The most effective solution is to change any links to them; that way, completely new representations will be loaded fresh from the origin server. Remember that the page that refers to an representation will be cached as well. Because of this, it’s best to make static images and similar representations very cacheable, while keeping the HTML pages that refer to them on a tight leash.
If you want to reload an representation from a specific cache, you can either force a reload (in Firefox, holding down shift while pressing ‘reload’ will do this by issuing a
Pragma: no-cache
request header) while using the cache. Or, you can have the cache administrator delete the representation through their interface.
I run a Web Hosting service. How can I let my users publish cache-friendly pages?
If you’re using Apache, consider allowing them to use .htaccess files and providing appropriate documentation.
Otherwise, you can establish predetermined areas for various caching attributes in each virtual server. For instance, you could specify a directory /cache-1m that will be cached for one month after access, and a /no-cache area that will be served with headers instructing caches not to store representations from it.
Whatever you are able to do, it is best to work with your largest customers first on caching. Most of the savings (in bandwidth and in load on your servers) will be realized from high-volume sites.
I’ve marked my pages as cacheable, but my browser keeps requesting them on every request. How do I force the cache to keep representations of them?
Caches aren’t required to keep a representation and reuse it; they’re only required to not keep or use them under some conditions. All caches make decisions about which representations to keep based upon their size, type (e.g., image vs. html), or by how much space they have left to keep local copies. Yours may not be considered worth keeping around, compared to more popular or larger representations.
Some caches do allow their administrators to prioritize what kinds of representations are kept, and some allow representations to be “pinned” in cache, so that they’re always available.

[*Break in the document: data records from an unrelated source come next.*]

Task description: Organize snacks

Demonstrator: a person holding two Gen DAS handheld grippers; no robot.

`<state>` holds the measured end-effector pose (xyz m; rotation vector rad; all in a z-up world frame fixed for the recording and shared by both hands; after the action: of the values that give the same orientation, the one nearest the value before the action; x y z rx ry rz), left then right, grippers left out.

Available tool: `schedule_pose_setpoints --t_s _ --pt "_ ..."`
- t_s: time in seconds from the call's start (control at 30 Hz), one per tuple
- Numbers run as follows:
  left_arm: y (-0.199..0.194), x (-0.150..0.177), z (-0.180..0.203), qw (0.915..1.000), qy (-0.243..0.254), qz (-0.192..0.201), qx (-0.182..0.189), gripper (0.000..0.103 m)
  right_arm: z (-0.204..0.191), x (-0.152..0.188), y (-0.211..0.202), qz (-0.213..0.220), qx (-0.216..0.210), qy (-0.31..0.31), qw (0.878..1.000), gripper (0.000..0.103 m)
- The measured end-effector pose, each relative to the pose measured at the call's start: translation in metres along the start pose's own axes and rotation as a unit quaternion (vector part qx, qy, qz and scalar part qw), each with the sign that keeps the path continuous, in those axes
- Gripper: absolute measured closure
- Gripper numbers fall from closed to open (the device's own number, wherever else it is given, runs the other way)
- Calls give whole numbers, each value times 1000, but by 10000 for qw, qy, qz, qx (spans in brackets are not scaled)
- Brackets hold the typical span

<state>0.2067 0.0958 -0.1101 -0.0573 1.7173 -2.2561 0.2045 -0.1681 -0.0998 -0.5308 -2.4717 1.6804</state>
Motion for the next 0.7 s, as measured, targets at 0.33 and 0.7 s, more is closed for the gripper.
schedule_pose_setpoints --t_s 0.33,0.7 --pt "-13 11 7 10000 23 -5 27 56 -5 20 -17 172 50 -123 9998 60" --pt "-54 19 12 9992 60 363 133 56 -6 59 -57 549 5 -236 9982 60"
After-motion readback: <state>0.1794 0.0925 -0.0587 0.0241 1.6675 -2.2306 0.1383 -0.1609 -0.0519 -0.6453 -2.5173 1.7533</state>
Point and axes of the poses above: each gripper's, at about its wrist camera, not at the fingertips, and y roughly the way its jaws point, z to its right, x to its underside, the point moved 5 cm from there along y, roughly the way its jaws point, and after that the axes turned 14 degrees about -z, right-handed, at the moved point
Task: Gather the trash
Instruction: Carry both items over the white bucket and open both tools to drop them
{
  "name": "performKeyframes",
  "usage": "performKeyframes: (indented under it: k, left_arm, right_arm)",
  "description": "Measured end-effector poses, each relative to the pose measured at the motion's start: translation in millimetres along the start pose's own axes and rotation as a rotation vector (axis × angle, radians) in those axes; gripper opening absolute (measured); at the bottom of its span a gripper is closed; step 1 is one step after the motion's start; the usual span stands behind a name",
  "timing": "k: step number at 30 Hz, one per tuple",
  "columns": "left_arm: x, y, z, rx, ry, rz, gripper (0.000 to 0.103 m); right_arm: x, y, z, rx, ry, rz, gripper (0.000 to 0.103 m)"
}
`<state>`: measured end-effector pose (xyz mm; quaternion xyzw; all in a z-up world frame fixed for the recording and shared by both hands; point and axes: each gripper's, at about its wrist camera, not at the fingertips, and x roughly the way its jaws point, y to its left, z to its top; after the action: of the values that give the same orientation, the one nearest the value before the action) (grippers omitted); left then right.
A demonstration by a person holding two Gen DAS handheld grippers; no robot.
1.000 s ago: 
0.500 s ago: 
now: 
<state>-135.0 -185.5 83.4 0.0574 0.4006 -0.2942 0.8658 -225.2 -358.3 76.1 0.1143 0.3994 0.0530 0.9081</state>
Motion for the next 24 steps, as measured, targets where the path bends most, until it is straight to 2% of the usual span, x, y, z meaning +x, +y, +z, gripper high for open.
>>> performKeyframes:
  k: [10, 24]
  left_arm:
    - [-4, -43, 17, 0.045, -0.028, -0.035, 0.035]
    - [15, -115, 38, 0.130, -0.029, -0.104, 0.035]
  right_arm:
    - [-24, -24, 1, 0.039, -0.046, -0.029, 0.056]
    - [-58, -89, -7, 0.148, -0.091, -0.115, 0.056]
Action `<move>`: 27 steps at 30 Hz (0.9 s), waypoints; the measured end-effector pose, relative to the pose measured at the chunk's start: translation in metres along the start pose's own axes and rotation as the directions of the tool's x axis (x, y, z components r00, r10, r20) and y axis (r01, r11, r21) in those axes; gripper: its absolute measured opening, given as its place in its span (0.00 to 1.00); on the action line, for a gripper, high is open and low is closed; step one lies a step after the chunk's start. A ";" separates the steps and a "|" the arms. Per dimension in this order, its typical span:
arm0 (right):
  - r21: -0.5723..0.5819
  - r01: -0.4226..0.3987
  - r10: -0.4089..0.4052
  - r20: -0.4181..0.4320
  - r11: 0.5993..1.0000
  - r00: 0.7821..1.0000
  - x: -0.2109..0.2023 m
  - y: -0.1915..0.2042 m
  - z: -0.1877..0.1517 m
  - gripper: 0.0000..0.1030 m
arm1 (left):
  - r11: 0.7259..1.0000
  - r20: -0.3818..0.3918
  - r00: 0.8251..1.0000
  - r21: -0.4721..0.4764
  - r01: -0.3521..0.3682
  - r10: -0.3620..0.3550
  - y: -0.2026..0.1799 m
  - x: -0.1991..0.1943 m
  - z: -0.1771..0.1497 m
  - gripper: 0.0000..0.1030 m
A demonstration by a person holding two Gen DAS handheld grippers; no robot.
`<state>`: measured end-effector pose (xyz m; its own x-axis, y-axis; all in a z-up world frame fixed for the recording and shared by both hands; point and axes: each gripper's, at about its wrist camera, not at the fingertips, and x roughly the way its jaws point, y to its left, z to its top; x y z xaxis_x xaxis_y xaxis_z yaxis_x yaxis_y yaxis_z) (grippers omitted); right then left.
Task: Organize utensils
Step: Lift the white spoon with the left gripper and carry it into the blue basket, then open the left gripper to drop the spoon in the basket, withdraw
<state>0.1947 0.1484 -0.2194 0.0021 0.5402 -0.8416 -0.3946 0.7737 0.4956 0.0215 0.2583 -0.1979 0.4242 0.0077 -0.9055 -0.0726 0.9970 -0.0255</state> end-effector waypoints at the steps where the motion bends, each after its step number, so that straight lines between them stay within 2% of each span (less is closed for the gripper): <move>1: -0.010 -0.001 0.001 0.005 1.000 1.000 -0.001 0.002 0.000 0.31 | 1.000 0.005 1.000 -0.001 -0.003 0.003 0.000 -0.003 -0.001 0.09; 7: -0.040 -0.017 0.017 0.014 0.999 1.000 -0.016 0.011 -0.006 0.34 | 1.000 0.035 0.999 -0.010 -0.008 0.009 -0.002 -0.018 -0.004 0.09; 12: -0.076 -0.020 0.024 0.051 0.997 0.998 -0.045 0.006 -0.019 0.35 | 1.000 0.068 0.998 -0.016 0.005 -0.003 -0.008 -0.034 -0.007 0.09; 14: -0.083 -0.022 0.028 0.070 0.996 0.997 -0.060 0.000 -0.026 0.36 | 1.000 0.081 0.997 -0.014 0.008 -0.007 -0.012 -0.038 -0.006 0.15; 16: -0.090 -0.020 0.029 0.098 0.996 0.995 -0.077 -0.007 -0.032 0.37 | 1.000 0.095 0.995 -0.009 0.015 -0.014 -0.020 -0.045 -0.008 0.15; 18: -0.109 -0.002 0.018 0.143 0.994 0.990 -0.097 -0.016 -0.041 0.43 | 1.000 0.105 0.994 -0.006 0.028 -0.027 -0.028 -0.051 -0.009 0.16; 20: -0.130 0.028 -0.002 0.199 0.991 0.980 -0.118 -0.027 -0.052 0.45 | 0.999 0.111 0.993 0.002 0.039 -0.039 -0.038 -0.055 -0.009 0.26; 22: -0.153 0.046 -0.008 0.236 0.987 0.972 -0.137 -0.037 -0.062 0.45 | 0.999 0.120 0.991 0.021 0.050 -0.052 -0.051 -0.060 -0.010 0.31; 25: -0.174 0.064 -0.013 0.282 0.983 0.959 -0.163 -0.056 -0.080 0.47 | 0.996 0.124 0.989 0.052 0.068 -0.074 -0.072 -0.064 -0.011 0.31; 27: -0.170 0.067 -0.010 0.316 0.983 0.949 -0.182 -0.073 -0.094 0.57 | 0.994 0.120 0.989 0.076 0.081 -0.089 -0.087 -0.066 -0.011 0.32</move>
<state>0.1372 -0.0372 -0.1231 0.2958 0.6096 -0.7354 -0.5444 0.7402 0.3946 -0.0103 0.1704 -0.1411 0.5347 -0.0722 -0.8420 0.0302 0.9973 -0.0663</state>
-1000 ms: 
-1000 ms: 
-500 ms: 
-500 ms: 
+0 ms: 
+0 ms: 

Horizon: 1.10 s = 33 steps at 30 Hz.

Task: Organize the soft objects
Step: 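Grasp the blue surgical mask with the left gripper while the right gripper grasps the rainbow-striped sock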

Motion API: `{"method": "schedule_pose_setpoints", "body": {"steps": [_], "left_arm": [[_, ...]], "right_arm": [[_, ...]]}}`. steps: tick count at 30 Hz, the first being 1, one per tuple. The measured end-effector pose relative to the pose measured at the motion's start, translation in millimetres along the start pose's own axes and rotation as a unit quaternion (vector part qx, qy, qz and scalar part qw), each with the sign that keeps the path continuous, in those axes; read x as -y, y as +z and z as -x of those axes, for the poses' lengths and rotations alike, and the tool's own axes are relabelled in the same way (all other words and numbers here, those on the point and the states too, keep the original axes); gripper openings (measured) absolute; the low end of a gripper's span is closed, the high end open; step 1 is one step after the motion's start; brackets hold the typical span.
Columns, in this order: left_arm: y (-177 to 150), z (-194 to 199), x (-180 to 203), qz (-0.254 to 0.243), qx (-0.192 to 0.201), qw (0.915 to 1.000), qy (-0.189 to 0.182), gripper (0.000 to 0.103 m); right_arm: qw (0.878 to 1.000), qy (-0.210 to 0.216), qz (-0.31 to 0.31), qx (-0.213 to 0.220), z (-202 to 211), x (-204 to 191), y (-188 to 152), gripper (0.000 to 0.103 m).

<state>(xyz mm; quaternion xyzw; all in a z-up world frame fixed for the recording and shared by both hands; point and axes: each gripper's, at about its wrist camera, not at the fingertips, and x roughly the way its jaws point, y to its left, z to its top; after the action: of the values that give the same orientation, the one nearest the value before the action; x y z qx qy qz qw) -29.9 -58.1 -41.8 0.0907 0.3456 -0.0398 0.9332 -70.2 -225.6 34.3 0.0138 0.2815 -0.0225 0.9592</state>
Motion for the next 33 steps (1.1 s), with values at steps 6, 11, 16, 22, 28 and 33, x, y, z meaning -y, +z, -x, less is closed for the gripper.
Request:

Implementation Notes — Web Servers
Generally speaking, it’s best to use the latest version of whatever Web server you’ve chosen to deploy. Not only will they likely contain more cache-friendly features, new versions also usually have important security and performance improvements.
Apache HTTP Server
Apache uses optional modules to include headers, including both Expires and Cache-Control. Both modules are available in the 1.2 or greater distribution.
The modules need to be built into Apache; although they are included in the distribution, they are not turned on by default. To find out if the modules are enabled in your server, find the httpd binary and run
httpd -l
; this should print a list of the available modules (note that this only lists compiled-in modules; on later versions of Apache, use
httpd -M
to include dynamically loaded modules as well). The modules we’re looking for are mod_expires and mod_headers.
-
If they aren’t available, and you have administrative access, you can recompile Apache to include them. This can be done either by uncommenting the appropriate lines in the Configuration file, or using the
-enable-module=expires
and-enable-module=headers
arguments to configure (1.3 or greater). Consult the INSTALL file found with the Apache distribution.
Once you have an Apache with the appropriate modules, you can use mod_expires to specify when representations should expire, either in .htaccess files or in the server’s access.conf file. You can specify expiry from either access or modification time, and apply it to a file type or as a default. See the module documentation for more information, and speak with your local Apache guru if you have trouble.
To apply
Cache-Control
headers, you’ll need to use the mod_headers module, which allows you to specify arbitrary HTTP headers for a resource. See
the mod_headers documentation
.
Here’s an example .htaccess file that demonstrates the use of some headers.
- .htaccess files allow web publishers to use commands normally only found in configuration files. They affect the content of the directory they’re in and their subdirectories. Talk to your server administrator to find out if they’re enabled.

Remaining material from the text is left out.